Kebetulan bertemu dengan Ambar, dan kebetulan pula ternyata Ambar bersahabat baik dengan Rezqi. Apa ini tidak terasa terlalu mudah? Terlalu kebetulan?
Tidak, tidak, tidak, pikir Amia. Bagaimanapun, Amia tidak mempercayai hal bernama kebetulan sepeti yang selalu dikatakan Pak Ben kepada dirinya. Semua sudah ada yang mengatur.
"Hemm…"
Amia bergumam seorang diri seraya mengetuk-ngetuk pipinya dengan jemari tangannya yang lentik itu. Lalu, satu senyum lebar muncul di sudut bibirnya kala nama Pak Ben kembali melintas di dalam pikirannya.

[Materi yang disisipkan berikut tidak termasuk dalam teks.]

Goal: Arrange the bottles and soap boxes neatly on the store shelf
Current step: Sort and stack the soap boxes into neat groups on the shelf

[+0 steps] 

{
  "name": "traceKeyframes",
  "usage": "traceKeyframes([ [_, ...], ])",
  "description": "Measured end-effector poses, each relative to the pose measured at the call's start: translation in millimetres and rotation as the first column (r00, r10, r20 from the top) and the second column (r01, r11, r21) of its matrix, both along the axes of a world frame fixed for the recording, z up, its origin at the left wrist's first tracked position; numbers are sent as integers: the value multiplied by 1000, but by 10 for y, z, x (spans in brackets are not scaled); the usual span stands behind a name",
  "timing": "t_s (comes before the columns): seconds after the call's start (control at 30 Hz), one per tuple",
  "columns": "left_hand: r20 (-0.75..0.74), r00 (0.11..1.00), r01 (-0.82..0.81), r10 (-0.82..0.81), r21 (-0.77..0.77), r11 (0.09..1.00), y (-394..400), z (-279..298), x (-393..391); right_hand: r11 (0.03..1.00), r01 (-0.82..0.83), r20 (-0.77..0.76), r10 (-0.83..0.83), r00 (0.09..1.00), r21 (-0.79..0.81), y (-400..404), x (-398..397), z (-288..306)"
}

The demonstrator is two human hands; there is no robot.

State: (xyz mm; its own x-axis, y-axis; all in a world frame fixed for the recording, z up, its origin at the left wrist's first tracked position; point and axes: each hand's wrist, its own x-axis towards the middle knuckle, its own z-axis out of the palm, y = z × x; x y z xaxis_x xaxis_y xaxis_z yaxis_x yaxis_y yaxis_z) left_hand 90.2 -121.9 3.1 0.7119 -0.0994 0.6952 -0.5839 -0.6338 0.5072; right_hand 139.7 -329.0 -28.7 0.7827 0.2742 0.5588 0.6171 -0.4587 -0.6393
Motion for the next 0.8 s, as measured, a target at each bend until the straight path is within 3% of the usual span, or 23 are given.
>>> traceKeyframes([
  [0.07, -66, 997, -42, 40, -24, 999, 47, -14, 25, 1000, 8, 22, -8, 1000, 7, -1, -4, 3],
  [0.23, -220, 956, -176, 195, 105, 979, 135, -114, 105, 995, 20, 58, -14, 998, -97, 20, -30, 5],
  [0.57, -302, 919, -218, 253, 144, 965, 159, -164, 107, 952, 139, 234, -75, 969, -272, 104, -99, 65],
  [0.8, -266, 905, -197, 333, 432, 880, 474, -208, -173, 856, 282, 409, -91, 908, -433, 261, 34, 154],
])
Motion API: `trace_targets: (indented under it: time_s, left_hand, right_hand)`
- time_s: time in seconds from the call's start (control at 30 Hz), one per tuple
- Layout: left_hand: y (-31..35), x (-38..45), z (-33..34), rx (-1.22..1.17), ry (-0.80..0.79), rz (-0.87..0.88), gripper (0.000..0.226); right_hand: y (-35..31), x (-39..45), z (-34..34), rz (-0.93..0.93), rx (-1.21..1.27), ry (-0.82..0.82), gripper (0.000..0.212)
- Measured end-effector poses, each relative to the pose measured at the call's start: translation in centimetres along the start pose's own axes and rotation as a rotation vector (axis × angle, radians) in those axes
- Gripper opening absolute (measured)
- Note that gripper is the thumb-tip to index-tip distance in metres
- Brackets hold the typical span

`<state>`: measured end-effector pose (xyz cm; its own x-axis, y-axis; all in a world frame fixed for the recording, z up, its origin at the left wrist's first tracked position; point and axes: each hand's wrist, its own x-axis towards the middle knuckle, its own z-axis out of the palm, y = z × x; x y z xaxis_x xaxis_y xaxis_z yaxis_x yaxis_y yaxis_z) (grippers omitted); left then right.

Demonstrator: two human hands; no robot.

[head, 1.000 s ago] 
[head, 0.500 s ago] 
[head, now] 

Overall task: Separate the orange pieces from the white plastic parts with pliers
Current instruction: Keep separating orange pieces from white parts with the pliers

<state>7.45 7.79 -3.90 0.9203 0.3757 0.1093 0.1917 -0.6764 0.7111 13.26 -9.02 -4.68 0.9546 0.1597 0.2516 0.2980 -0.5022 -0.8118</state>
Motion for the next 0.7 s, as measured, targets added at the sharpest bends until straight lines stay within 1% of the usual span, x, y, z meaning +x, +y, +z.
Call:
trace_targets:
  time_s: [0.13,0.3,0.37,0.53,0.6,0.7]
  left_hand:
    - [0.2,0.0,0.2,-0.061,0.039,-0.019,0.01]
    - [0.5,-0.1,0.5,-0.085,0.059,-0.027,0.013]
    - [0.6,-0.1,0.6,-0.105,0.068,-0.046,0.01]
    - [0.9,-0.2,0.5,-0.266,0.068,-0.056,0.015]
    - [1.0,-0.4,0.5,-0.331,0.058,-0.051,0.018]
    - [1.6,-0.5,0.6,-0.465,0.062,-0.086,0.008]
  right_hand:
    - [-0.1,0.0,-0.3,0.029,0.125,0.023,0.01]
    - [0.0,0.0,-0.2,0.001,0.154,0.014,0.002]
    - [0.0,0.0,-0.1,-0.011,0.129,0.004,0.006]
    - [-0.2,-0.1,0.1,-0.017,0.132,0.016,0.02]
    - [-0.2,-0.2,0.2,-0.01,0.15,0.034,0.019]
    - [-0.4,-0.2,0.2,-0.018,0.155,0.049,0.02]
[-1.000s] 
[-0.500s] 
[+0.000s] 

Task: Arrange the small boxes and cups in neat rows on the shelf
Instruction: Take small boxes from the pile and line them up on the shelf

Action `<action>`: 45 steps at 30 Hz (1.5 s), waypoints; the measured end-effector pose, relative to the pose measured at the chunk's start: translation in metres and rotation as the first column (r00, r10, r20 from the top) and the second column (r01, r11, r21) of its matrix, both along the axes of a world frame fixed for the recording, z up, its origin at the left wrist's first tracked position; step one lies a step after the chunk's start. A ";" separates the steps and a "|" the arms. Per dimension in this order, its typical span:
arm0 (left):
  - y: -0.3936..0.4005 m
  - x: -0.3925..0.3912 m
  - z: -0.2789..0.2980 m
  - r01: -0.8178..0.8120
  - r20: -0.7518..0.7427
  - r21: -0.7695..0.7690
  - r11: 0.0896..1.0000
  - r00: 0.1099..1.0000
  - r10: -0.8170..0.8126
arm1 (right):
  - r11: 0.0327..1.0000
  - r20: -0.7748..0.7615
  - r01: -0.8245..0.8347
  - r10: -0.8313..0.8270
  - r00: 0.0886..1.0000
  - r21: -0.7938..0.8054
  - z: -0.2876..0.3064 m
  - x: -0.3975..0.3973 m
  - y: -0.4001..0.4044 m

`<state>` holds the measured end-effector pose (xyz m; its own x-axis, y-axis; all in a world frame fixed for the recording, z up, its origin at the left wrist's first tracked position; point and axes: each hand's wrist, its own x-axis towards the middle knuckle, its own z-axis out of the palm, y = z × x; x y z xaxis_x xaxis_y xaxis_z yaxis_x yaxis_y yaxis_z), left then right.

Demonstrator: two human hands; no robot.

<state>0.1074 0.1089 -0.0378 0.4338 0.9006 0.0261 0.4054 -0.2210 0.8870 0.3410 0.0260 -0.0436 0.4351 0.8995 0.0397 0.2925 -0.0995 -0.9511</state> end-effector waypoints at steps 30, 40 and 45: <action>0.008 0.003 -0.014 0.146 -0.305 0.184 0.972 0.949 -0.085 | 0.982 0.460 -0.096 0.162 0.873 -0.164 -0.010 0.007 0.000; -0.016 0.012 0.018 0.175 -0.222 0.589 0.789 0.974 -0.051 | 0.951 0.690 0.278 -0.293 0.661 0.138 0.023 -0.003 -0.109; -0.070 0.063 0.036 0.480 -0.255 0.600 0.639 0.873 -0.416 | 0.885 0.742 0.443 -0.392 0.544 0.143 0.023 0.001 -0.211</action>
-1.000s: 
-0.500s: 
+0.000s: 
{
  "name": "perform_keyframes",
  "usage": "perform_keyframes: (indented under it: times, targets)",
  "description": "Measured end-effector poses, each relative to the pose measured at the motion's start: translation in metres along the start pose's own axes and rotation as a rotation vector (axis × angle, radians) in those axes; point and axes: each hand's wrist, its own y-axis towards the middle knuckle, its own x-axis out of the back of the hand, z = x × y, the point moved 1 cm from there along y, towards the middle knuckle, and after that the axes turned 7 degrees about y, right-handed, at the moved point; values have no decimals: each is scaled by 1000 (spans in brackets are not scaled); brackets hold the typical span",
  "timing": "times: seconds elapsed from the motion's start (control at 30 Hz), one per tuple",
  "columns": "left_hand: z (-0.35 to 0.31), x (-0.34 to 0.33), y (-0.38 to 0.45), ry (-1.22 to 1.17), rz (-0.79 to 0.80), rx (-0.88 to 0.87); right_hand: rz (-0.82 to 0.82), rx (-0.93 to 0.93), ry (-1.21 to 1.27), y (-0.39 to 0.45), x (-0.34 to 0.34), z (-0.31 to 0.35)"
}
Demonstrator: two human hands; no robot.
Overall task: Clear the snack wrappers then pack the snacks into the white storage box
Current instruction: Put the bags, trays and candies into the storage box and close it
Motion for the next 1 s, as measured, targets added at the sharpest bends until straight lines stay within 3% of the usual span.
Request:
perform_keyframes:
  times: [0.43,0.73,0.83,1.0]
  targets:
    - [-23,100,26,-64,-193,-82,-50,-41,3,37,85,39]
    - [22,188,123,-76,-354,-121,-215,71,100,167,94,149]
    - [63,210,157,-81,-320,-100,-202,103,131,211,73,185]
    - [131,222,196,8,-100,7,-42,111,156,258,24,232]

Segera gadis itu meraih ponselnya di atas pembaringan, dan langsung saja menghubungi Pak Ben.
"Hallo, Pak Ben," sapa Amia ketika panggilan teleponnya itu dijawab oleh Pak Ben.
"Yup," sahut Pak Ben. "Ada yang bisa saya bantu, Bu Mia?"
"Dibantu, ya? Hemm…"
Lalu terdengar suara tawa Pak Ben dari sambungan komunikasi tersebut. Dan hal ini semakin memperkuat dugaan yang ada di dalam pikiran Amia terhadap semua kebetulan sebelumnya itu.